About this task: Return the lines below that contain "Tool".

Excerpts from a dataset
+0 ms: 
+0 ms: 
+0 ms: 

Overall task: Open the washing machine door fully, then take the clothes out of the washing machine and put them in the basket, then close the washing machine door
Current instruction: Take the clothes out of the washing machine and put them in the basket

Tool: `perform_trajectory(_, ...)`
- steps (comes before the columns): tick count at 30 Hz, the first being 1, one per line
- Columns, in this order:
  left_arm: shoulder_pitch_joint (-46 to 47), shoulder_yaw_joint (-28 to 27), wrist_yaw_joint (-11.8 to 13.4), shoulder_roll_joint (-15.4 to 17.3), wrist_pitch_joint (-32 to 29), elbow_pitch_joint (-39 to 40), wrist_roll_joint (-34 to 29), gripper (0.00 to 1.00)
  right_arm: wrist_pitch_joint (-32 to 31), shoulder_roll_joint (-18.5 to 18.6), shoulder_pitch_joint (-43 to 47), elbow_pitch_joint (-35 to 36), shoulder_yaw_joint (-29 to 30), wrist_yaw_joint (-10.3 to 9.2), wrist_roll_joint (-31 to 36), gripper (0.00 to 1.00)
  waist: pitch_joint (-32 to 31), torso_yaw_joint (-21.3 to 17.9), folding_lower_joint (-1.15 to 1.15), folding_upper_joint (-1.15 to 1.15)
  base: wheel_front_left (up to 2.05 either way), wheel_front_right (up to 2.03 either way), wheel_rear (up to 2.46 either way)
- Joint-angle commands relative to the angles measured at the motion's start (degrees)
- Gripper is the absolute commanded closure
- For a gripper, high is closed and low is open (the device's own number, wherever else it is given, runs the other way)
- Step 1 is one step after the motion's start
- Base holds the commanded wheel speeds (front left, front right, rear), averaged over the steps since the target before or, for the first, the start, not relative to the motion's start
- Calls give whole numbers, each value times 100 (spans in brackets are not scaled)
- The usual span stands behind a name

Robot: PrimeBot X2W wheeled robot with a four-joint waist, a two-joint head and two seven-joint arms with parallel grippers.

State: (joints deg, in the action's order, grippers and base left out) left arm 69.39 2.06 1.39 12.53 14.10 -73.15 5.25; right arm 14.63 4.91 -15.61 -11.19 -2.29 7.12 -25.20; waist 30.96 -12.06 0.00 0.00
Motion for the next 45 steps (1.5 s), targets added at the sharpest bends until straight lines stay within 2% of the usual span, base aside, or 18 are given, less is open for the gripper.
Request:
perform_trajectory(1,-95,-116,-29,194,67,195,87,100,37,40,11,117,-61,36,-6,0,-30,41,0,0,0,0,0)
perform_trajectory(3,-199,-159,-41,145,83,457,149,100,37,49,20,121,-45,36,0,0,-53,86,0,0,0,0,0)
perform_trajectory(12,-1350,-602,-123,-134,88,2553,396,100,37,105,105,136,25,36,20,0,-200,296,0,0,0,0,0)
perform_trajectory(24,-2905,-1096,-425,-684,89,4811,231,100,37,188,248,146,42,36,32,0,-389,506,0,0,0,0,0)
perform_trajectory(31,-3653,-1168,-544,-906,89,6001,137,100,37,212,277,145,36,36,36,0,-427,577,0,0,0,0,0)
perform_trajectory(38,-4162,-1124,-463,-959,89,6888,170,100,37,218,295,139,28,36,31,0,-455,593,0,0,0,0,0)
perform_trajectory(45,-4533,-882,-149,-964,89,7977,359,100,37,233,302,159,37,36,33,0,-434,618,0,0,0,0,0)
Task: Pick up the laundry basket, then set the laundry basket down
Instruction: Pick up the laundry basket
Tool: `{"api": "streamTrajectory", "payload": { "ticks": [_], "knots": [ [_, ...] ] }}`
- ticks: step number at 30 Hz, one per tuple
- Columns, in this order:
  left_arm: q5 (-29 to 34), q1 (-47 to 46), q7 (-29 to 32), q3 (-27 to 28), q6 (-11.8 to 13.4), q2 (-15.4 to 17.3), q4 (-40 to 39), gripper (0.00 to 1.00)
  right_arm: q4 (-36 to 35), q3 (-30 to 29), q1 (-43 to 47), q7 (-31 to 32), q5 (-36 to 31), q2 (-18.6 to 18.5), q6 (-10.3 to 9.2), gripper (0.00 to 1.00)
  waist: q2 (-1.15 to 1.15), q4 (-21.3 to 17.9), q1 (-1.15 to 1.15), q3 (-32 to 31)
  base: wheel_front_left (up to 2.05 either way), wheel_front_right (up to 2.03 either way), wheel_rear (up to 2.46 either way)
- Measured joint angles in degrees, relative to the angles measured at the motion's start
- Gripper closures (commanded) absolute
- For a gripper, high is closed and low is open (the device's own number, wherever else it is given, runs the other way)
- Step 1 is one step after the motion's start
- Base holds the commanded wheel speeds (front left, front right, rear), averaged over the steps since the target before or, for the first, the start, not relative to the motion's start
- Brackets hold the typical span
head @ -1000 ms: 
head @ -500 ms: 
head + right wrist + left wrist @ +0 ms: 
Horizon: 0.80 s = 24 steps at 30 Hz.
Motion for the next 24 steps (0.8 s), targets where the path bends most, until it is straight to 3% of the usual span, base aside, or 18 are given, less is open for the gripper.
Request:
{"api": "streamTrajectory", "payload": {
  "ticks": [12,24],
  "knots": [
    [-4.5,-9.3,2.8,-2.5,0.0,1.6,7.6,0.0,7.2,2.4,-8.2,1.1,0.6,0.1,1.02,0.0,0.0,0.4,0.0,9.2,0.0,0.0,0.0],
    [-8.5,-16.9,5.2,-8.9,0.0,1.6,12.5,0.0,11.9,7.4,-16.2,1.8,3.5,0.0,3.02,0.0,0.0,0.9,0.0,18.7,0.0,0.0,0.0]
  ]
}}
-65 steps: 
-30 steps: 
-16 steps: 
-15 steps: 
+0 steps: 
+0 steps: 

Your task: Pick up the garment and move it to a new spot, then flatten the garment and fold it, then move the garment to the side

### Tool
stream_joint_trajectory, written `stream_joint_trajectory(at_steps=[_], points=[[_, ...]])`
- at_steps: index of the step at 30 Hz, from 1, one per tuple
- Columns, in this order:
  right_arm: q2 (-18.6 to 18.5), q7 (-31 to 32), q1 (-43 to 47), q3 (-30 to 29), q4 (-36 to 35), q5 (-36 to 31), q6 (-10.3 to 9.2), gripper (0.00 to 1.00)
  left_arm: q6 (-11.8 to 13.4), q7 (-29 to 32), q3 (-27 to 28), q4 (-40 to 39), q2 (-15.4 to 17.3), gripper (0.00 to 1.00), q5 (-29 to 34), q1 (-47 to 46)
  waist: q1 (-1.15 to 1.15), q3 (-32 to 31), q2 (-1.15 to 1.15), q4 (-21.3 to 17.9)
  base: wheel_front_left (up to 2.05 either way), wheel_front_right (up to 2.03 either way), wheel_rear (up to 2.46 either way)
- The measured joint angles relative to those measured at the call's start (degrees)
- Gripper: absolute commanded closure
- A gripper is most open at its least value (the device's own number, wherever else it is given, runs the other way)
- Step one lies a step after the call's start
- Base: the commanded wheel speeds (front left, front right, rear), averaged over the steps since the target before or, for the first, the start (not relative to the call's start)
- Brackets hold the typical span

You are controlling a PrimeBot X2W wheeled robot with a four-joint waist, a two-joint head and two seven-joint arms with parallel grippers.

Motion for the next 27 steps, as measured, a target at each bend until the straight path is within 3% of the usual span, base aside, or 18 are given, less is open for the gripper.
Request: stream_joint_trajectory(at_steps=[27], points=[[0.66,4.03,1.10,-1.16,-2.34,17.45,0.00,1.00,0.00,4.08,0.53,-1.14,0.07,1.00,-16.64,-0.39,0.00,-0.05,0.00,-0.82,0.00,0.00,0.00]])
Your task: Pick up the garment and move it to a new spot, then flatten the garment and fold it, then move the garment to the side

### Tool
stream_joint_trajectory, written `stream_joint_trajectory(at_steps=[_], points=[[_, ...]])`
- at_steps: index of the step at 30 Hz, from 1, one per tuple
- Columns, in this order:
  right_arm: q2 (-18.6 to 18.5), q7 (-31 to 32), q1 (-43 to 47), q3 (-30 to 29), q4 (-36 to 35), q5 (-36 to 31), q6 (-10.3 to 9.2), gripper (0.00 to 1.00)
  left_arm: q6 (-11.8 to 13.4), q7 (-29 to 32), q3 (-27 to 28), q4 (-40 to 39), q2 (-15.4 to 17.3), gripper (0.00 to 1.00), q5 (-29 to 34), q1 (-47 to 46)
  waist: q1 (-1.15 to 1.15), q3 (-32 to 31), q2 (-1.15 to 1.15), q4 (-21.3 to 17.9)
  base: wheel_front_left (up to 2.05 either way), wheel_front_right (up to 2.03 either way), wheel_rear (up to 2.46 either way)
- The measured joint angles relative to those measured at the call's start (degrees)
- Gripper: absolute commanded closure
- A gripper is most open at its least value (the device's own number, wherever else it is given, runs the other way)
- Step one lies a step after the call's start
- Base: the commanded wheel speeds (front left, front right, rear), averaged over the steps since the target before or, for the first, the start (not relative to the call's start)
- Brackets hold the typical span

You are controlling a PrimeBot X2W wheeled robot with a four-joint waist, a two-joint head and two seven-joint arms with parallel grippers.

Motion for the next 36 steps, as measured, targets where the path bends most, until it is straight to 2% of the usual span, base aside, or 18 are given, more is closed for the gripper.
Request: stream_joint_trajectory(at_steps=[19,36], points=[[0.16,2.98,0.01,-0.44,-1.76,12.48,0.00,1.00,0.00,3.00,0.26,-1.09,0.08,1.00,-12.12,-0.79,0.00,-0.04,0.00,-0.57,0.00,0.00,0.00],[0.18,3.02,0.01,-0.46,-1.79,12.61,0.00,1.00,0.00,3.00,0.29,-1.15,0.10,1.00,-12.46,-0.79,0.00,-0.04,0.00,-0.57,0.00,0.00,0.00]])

Response box:
Tool: `perform_trajectory(_, ...)`
Tool: `{"api": "streamTrajectory", "payload": { "ticks": [_], "knots": [ [_, ...] ] }}`
### Tool
### Tool

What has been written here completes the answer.